Tuesday, July 15, 2003
The Hood River Port Commission has a new captain at the helm for fiscal year 2003-04.
After two years in the role of President, Bill Lyons, first elected to Position 3 in 1998, decided that it was time for a break. At the July 1 Port meeting, he nominated Commissioner Don Hosford for the job — a choice that drew unanimous approval from his fellow board members. Hosford won his Position 2 seat in 1997 and a subsequent re-election bid in 2001.
“Don has been on the Commission the longest, knows the history better than anyone else and is a great ambassador to the community,” Lyons said. “I think he is the perfect person to ensure we maintain our relationship with the city, and others, during the zoning and development of the waterfront.”
He also recommended that Commissioner Sherry Bohn be given the role of vice-president because of her strong public relations skills. Bohn was first appointed to fill an unexpired term in 2001 and then captured another four-years in the Position 4 seat last May. Since Hoby Streich has not yet served one calendar year, he was ineligible to serve in one of the two top roles. However, the Position 5 representative, who was first appointed in 2001 and then elected last May, agreed to take on the role of secretary. Commissioner Fred Duckwall was chosen to be the Port board’s treasurer.
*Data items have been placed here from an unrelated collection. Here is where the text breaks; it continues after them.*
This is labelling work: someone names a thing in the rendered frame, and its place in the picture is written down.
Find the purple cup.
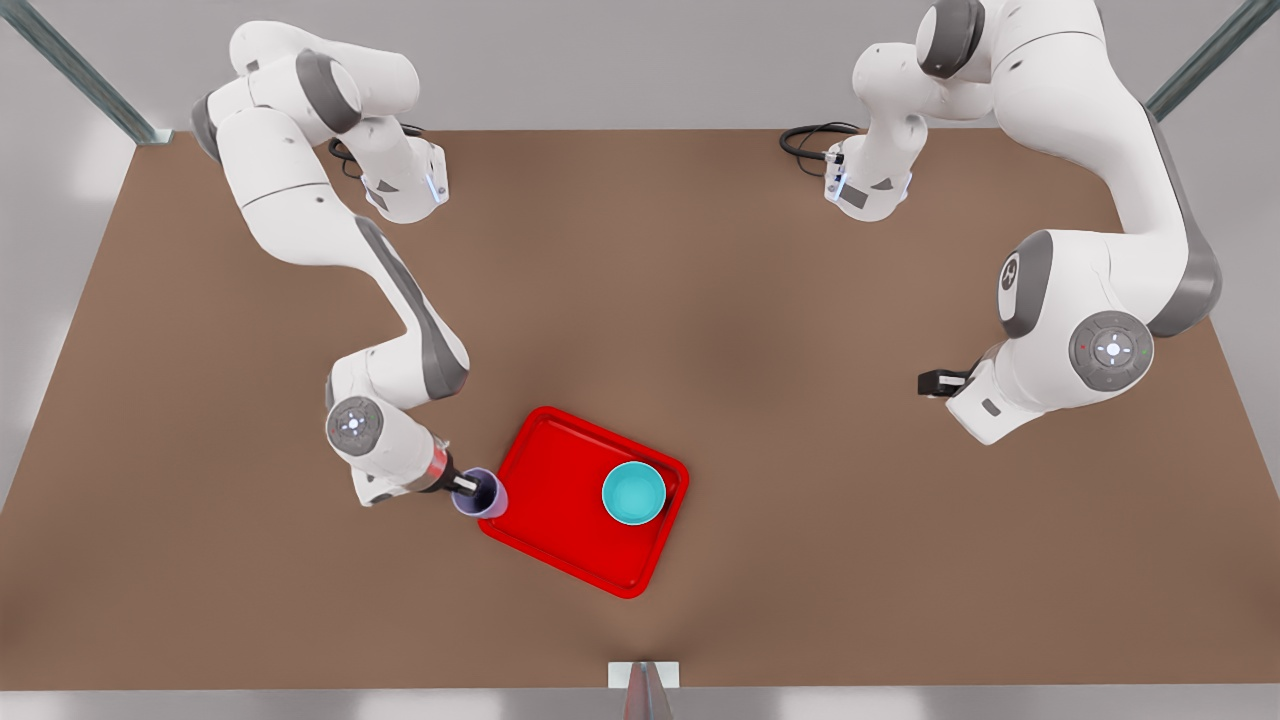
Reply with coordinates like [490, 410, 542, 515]
[451, 467, 510, 520]

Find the red tray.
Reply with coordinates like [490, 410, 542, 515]
[477, 405, 692, 600]

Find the teal bowl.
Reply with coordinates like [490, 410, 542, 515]
[601, 461, 668, 528]

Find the silver frame post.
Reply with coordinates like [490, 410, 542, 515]
[608, 660, 681, 720]
[0, 0, 174, 147]
[1145, 0, 1280, 122]

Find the black cable loop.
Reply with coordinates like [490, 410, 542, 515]
[328, 124, 427, 182]
[779, 122, 864, 182]

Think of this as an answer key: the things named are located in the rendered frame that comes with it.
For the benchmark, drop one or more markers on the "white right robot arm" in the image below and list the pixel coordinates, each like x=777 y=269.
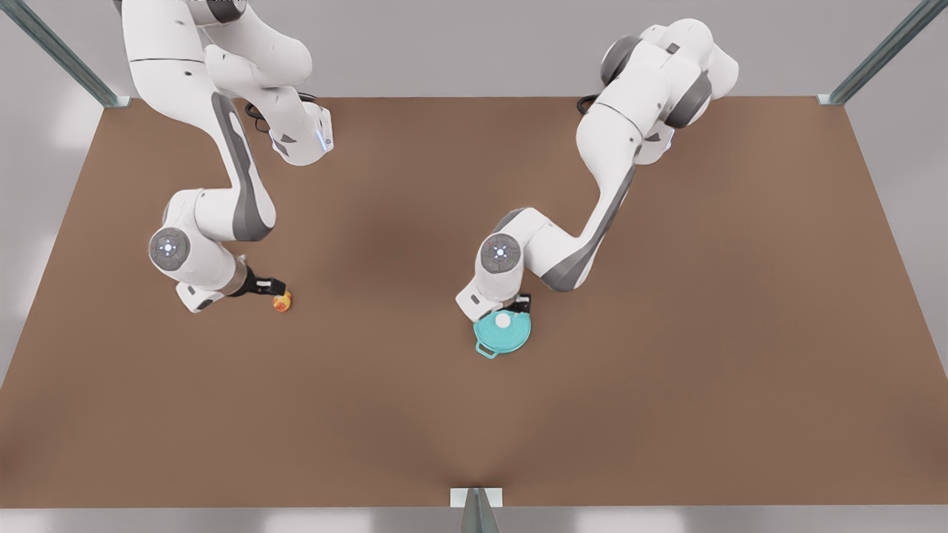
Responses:
x=244 y=185

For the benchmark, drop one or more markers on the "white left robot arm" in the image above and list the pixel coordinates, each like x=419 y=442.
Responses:
x=615 y=141

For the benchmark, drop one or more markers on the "yellow red potato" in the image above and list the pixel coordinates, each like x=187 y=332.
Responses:
x=282 y=301

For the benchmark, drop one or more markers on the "teal lid with white knob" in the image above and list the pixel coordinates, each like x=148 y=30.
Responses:
x=503 y=331

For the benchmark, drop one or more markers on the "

Lyons will not have any extra duties during the upcoming year, freeing up his time to focus on bringing a satellite community college campus to Hood River.
Duckwall praised Lyons for keeping the port on course by exercising strong leadership abilities. He credited the outgoing president for facilitating the strong working relationship now in place between port and city officials.
“He helped to build the bonds of trust between the two agencies,” Duckwall said.
In addition, he said Lyons has played an instrumental role in overcoming the 10-year “hiatus” in waterfront planning and bringing it back to the table.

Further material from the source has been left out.